- Action item -
In the data that follows, find each line containing "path" and copy it.
Materials provided below:
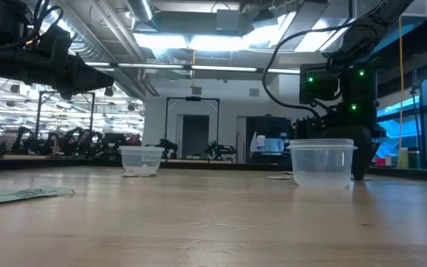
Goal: Pick and place Stevia / Truvia into bins
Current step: Put the stevia packet into the bottom transparent container
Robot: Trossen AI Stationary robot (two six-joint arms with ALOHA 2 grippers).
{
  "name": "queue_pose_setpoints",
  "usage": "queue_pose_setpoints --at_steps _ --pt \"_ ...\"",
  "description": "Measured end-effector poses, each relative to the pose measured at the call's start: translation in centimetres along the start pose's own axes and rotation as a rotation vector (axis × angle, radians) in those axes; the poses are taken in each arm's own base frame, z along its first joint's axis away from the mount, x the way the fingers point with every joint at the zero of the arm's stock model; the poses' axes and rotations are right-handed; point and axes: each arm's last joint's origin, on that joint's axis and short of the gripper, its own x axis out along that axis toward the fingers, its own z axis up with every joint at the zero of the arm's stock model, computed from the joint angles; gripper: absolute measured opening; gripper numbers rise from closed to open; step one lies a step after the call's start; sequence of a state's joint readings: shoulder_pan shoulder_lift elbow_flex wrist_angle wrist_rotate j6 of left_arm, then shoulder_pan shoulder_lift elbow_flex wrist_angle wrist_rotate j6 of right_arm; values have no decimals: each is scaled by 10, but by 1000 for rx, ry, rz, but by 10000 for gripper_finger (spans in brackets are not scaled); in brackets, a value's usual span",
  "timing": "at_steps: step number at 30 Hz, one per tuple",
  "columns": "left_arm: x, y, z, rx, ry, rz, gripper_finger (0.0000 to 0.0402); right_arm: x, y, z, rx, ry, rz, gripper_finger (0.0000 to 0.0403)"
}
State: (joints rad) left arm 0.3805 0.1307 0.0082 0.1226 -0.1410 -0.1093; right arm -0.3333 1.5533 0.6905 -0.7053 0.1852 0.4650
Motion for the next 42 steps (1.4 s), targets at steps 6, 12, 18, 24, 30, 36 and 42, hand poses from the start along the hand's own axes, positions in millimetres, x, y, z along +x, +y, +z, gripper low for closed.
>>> queue_pose_setpoints --at_steps 6,12,18,24,30,36,42 --pt "0 0 0 0 0 0 63 -16 7 6 -28 -81 -30 1" --pt "0 0 0 0 0 0 63 -35 12 13 -17 -101 -1 0" --pt "0 0 0 0 0 1 63 -66 25 19 -87 -115 17 0" --pt "0 0 0 0 -1 4 63 -114 50 19 -184 -163 58 0" --pt "0 0 0 1 -1 4 63 -158 74 3 -250 -199 103 0" --pt "0 0 0 1 1 5 63 -174 91 -12 -267 -237 158 0" --pt "0 0 -2 3 17 6 63 -167 101 -24 -261 -207 195 0"
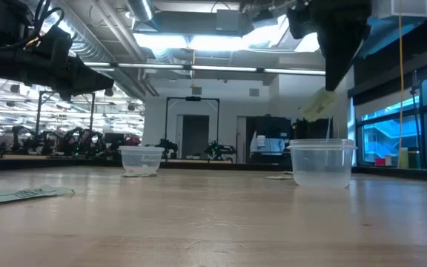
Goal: Pick and place Stevia / Truvia into bins
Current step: Put the stevia packet into the bottom transparent container
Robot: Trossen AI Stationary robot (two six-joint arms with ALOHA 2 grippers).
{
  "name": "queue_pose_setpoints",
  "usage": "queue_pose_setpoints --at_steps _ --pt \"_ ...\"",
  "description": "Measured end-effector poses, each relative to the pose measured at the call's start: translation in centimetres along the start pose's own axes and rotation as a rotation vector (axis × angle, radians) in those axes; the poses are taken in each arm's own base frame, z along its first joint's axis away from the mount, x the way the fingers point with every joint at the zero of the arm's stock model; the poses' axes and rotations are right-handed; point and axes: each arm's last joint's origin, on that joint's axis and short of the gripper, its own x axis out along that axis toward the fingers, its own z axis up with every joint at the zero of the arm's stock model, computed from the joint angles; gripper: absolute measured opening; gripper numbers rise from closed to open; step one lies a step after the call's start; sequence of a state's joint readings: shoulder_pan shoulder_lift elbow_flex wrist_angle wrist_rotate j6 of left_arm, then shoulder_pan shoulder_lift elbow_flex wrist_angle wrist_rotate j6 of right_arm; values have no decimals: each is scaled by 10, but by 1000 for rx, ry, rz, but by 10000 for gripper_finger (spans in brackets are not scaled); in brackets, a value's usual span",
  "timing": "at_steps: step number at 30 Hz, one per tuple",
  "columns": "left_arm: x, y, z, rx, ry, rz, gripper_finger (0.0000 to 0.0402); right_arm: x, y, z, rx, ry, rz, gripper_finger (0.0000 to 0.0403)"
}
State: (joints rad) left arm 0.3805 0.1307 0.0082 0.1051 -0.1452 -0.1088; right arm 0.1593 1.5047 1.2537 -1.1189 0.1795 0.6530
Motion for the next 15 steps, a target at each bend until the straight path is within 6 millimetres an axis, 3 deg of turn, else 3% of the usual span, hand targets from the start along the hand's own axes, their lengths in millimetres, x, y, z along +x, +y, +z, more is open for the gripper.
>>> queue_pose_setpoints --at_steps 7,15 --pt "0 0 -1 1 5 0 63 20 9 -4 0 -12 118 0" --pt "0 0 0 1 4 1 63 44 4 -17 46 36 106 0"
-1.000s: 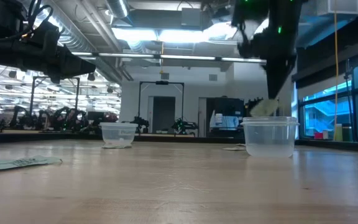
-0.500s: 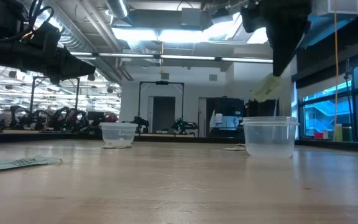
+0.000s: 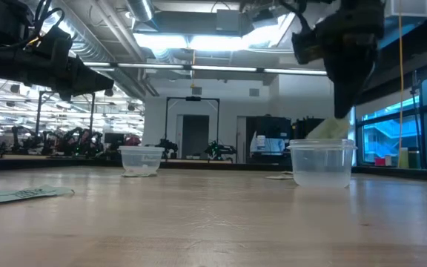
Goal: Pick and place Stevia / Truvia into bins
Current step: Put the stevia packet into the bottom transparent container
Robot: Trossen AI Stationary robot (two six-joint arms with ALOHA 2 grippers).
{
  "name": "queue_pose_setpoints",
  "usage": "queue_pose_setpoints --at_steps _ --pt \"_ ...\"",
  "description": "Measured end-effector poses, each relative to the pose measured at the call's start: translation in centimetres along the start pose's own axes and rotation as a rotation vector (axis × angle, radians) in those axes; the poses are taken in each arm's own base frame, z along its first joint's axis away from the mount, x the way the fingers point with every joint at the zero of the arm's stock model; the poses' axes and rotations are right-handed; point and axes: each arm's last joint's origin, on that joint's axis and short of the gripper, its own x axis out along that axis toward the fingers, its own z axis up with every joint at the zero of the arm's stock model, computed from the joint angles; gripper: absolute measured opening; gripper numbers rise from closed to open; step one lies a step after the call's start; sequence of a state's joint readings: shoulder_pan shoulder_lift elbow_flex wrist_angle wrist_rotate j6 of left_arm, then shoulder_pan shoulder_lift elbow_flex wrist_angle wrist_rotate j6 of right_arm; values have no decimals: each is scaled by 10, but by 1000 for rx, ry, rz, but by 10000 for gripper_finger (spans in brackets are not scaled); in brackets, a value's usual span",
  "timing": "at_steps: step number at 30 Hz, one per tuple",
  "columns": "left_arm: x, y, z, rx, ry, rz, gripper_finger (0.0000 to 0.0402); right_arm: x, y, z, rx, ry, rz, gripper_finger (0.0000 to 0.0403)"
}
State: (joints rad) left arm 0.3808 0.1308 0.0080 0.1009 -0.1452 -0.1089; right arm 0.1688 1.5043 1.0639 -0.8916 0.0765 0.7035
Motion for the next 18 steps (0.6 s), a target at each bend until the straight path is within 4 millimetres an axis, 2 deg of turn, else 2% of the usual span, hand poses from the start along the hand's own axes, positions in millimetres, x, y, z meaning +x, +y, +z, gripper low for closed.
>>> queue_pose_setpoints --at_steps 12,18 --pt "0 0 0 0 0 0 63 29 -4 -9 5 -36 71 0" --pt "0 0 0 0 0 0 63 33 -5 -9 -4 -43 103 1"
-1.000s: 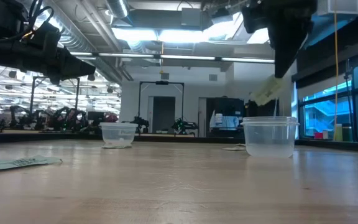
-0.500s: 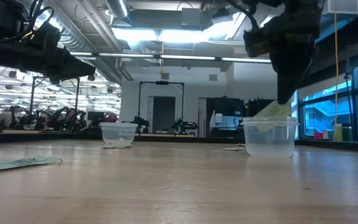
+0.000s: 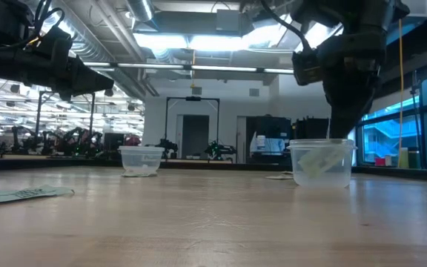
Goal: Pick and place Stevia / Truvia into bins
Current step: Put the stevia packet into the bottom transparent container
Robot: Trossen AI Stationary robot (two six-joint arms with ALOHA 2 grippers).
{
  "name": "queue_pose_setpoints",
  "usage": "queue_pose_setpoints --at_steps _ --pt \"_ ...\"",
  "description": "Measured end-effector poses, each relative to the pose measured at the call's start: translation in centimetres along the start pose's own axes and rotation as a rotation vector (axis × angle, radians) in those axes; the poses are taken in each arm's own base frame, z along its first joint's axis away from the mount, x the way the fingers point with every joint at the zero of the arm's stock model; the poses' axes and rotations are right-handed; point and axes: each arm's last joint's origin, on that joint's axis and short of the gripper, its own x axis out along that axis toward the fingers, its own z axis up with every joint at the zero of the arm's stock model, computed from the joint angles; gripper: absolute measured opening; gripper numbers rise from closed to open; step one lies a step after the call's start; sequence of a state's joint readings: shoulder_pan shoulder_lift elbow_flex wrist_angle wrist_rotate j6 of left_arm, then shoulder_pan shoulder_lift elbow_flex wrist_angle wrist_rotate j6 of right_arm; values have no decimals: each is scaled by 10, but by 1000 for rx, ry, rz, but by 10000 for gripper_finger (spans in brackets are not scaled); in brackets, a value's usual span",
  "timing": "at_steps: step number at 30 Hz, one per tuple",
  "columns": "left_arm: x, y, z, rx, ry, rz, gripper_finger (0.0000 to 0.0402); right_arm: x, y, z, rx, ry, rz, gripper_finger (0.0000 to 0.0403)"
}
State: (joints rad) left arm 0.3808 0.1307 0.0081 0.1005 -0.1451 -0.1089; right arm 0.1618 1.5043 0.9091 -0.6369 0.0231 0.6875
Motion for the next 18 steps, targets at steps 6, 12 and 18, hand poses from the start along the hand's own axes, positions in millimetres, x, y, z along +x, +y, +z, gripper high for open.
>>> queue_pose_setpoints --at_steps 6,12,18 --pt "0 0 0 0 0 0 63 -1 2 3 -79 -19 14 19" --pt "0 0 0 0 0 -1 63 -1 2 3 -96 -20 14 25" --pt "0 0 0 0 0 0 63 -1 2 3 -99 -19 14 26"
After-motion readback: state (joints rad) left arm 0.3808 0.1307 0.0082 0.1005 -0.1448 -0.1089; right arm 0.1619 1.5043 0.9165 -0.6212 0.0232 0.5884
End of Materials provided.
- Answer box -
Motion for the next 15 steps, a target at each bend until the straight path is within 6 millimetres an axis, 3 deg of turn, else 3% of the usual span, hand targets from the start along the hand's own axes, their lengths in millimetres, x, y, z along +x, +y, +z, more is open for the gripper.
Motion for the next 18 steps (0.6 s), a target at each bend until the straight path is within 4 millimetres an axis, 2 deg of turn, else 2% of the usual span, hand poses from the start along the hand's own axes, positions in millimetres, x, y, z meaning +x, +y, +z, gripper low for closed.

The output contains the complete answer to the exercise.